METI Handmade School
Anna Heringer
This Modern Education and Training Institute (METI) school in Rudrapur, Bangladesh, was designed by architect Anna Henringer and constructed using local materials (such as clay and bamboo) and local labor.
The METI Handmade School designed by Anna Heringer for the Dipshikha Society for Village Development is a sustainable design for a building made entirely with local materials, technology and labour. It employed only locals over the 6 months it took to be built. It is made out of bamboo, mud, straw, bricks, and other locally sourced materials. Measuring 325 square meters, it has 3 classrooms on the ground floor, two divisable classrooms on the upper floor, and 6 “caves” where children can read or relax. The design won the 2007 Aga Khan Award for Architecture and the 2006 AR Emerging Architecture award.

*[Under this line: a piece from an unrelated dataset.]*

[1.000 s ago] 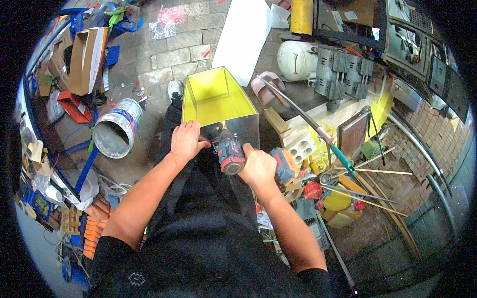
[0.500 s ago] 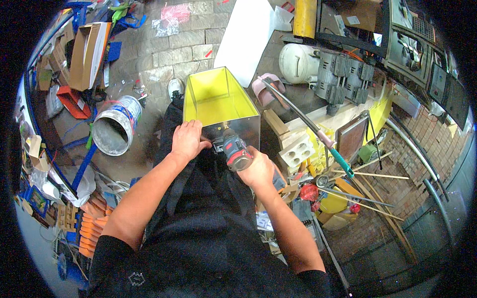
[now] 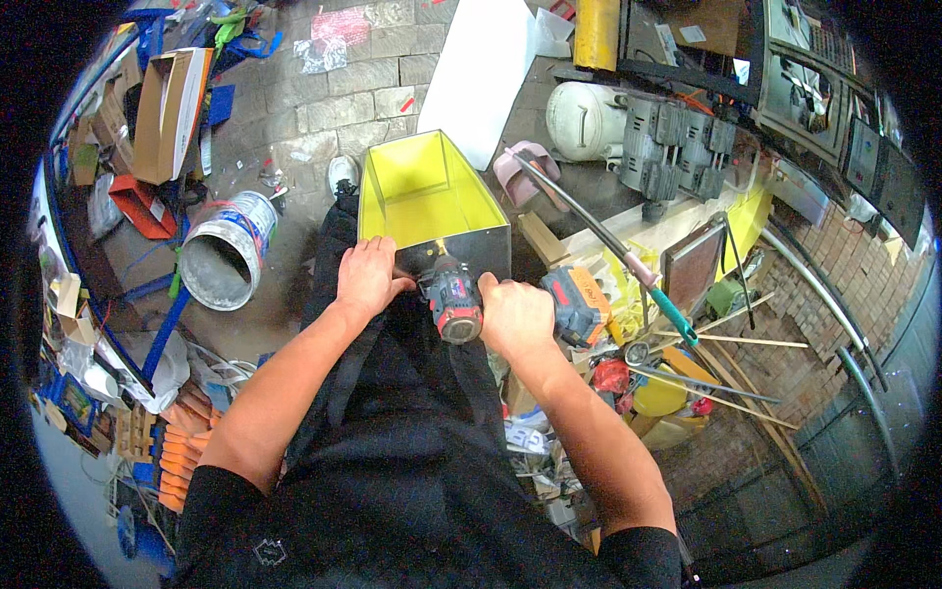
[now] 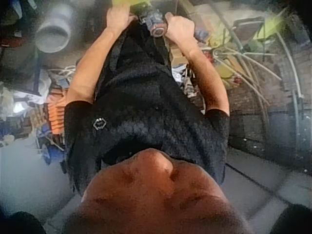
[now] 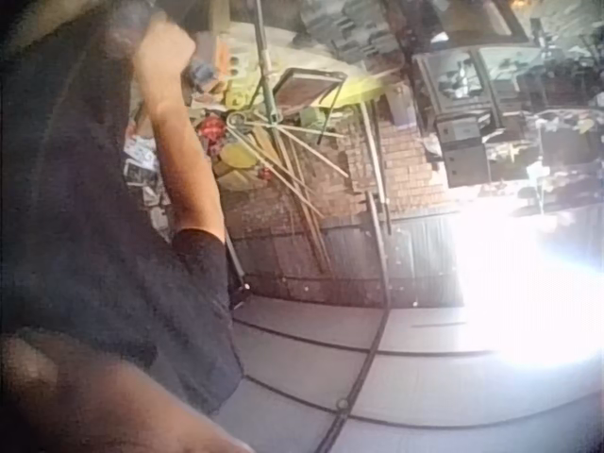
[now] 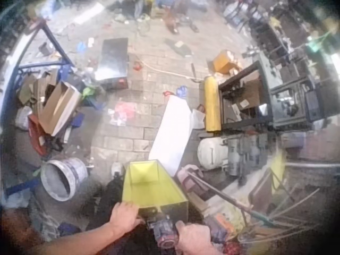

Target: The person uses a cordless drill to fasten screws into a yellow metal box. They walk through a cluttered workshop to retrieve a screw, return to the box, and continue drilling multiple screws into the box's side.

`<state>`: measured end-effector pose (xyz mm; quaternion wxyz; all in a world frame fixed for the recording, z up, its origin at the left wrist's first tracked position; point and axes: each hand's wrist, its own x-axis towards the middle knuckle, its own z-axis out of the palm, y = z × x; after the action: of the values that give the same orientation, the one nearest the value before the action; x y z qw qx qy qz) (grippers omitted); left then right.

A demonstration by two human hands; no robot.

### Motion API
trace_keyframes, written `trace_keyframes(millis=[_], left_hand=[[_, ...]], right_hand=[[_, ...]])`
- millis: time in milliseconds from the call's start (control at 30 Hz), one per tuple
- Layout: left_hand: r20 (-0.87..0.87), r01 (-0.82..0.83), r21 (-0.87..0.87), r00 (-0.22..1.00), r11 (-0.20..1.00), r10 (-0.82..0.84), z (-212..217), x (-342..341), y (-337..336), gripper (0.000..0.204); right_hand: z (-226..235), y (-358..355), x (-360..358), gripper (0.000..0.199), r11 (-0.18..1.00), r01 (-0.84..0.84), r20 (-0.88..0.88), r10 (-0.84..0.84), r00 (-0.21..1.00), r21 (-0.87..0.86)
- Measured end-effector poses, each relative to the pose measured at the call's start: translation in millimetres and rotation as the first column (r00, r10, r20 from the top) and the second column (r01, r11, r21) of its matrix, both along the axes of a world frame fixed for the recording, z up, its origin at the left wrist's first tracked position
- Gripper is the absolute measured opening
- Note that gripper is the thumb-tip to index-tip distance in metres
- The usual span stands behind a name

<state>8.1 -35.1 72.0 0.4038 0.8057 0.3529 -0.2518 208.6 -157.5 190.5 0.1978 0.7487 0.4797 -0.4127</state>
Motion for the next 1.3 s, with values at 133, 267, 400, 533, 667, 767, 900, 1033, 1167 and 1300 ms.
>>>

*Please note that building designs are being included as “products” in the Habitat Sector of the Solutions Library to allow readers to learn from how projects were designed and constructed and how they are serving the occupants, whether effective or ineffective.
The project had a budget of ~41,080 USD (35,000 EUR)Converted on August 2021.
Cited in a report, the clients noted that replication of the project may be difficult due to a lack of equipment, resources, and labor. Therefore, competing designs include locally-sourced projects or building techniques that emphasize easy replicability, such as Good Earth Global Earthbag Construction.
Target users include the village’s 168 school students. The target implementer includes the Dipshikha NGO who uses the building for its METI project and was interested in the transfer of building technology to the local workers.